`weights/LLMs/README.md`

LLMs Pre-trained Weights for Compiling PenCL

This folder contains the pre-trained weights for the ESM2 and PubMedBERT models to compile PenCL model (Stage 1 of BioM3). The PenCL model aligns protein sequences and text descriptions to compute joint latent embeddings.

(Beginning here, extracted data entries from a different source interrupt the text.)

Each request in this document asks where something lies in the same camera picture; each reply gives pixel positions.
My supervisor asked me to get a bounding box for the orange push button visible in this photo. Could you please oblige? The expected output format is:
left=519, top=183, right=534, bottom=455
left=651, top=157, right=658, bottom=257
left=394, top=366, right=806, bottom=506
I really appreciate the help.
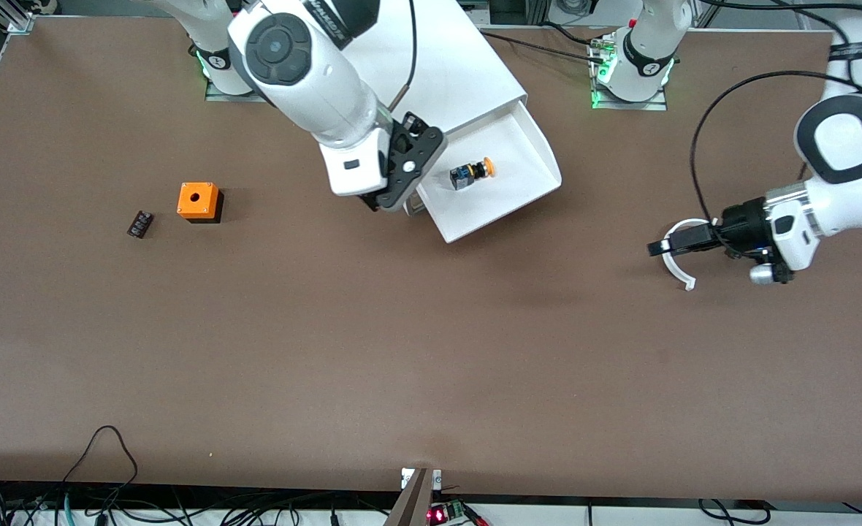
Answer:
left=449, top=156, right=497, bottom=191

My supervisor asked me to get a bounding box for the white drawer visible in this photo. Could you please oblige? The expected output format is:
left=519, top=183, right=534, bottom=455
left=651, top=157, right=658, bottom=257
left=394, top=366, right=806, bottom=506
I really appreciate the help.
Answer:
left=405, top=100, right=562, bottom=245

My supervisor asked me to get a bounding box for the white drawer cabinet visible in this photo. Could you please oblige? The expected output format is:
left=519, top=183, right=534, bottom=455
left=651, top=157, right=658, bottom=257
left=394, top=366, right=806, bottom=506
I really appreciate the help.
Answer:
left=343, top=0, right=529, bottom=217

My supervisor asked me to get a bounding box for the white curved plastic clip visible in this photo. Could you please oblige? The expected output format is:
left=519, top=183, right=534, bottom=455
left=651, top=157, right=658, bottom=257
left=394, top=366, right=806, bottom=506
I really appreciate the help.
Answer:
left=661, top=218, right=713, bottom=291

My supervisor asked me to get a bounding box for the orange box with hole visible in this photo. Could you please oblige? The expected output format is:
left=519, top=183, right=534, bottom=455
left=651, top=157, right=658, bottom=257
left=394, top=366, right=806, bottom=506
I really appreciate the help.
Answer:
left=177, top=182, right=225, bottom=224

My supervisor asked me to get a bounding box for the circuit board with red light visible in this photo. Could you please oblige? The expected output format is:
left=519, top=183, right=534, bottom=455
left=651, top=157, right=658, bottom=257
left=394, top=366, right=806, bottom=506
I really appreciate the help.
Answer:
left=426, top=499, right=490, bottom=526

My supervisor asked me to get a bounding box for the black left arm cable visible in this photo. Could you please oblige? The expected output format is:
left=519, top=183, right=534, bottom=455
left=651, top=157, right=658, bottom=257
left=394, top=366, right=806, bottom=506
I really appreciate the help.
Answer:
left=690, top=70, right=844, bottom=221

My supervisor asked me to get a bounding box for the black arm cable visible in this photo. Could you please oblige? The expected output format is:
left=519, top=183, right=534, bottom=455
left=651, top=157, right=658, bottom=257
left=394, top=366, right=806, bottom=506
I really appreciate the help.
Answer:
left=393, top=0, right=418, bottom=110
left=690, top=70, right=844, bottom=221

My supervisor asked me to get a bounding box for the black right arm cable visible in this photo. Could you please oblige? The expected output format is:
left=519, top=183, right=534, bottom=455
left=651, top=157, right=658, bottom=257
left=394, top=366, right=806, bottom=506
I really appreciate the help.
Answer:
left=393, top=0, right=418, bottom=110

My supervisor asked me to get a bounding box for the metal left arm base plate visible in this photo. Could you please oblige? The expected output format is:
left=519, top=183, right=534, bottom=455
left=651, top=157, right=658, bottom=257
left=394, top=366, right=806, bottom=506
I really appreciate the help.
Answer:
left=590, top=37, right=668, bottom=112

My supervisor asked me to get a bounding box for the black cable on table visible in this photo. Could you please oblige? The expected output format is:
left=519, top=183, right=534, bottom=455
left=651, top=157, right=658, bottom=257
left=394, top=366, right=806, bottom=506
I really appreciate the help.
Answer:
left=478, top=29, right=609, bottom=61

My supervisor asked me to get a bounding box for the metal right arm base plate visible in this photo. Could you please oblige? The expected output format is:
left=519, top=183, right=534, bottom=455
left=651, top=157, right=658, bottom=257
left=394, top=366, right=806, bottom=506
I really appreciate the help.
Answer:
left=205, top=77, right=268, bottom=103

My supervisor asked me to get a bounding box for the brown camera mount beam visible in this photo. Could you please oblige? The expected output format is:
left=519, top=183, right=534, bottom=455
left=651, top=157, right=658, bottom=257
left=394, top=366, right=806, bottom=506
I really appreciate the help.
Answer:
left=384, top=468, right=436, bottom=526

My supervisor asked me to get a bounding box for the black looped cable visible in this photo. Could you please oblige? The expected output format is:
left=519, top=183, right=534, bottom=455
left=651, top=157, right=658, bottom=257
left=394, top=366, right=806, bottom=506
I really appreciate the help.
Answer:
left=61, top=425, right=140, bottom=512

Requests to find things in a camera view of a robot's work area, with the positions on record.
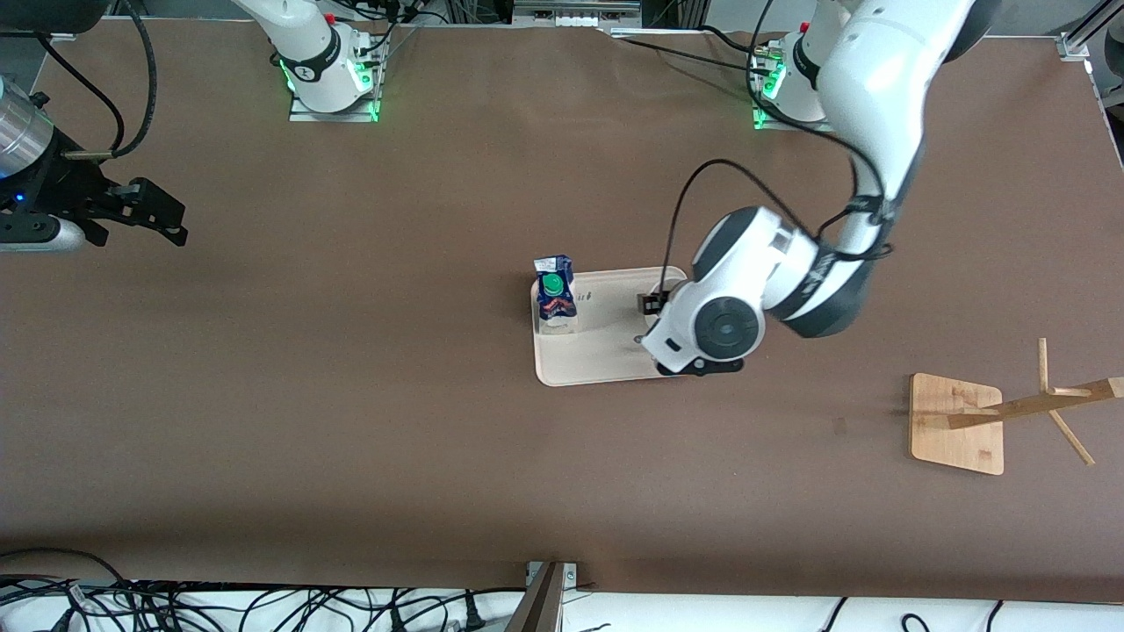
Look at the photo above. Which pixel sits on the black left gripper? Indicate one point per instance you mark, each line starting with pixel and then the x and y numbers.
pixel 651 304

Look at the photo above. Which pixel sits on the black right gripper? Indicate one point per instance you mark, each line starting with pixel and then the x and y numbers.
pixel 63 189

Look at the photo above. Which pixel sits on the blue white milk carton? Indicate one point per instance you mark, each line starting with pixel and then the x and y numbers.
pixel 556 294

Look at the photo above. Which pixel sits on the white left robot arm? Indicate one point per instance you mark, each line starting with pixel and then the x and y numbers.
pixel 878 88

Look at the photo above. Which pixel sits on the beige rabbit print tray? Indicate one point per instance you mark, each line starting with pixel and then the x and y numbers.
pixel 606 351

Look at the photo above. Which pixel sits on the grey power strip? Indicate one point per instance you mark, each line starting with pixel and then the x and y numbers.
pixel 575 10

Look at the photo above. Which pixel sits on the wooden mug stand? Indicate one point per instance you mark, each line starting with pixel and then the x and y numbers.
pixel 948 430

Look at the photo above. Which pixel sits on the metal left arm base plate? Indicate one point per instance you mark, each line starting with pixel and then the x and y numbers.
pixel 757 105

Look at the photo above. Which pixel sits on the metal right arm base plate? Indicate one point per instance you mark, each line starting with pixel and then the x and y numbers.
pixel 369 96

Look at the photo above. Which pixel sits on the aluminium frame corner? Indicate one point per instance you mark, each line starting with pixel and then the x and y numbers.
pixel 1071 44

Downloading Pre-trained Weights

ESM2 Model

To download the ESM2 (650M parameter) model weights:

wget https://dl.fbaipublicfiles.com/fair-esm/models/esm2_t33_650M_UR50D.pt
wget https://dl.fbaipublicfiles.com/fair-esm/regression/esm2_t33_650M_UR50D-contact-regression.pt

PubMedBERT Model

Make sure large-file storage capabilities are installed in your environment before cloning HuggingFace model card.

git lfs install

To download the PubMedBERT model weights:

git clone https://huggingface.co/microsoft/BiomedNLP-BiomedBERT-base-uncased-abstract-fulltext

Usage

Once available, the pre-trained weights can be loaded as follows:

[Your usage instructions here]

File Structure

After downloading, your weights directory should contain:

weights/
└── LLMs/
    ├── esm2_t33_650M_UR50D.pt
    └── BiomedNLP-BiomedBERT-base-uncased-abstract-fulltext/

Note: The PubMedBERT download will create a directory containing the model weights and configuration files, while ESM2 downloads as a single file.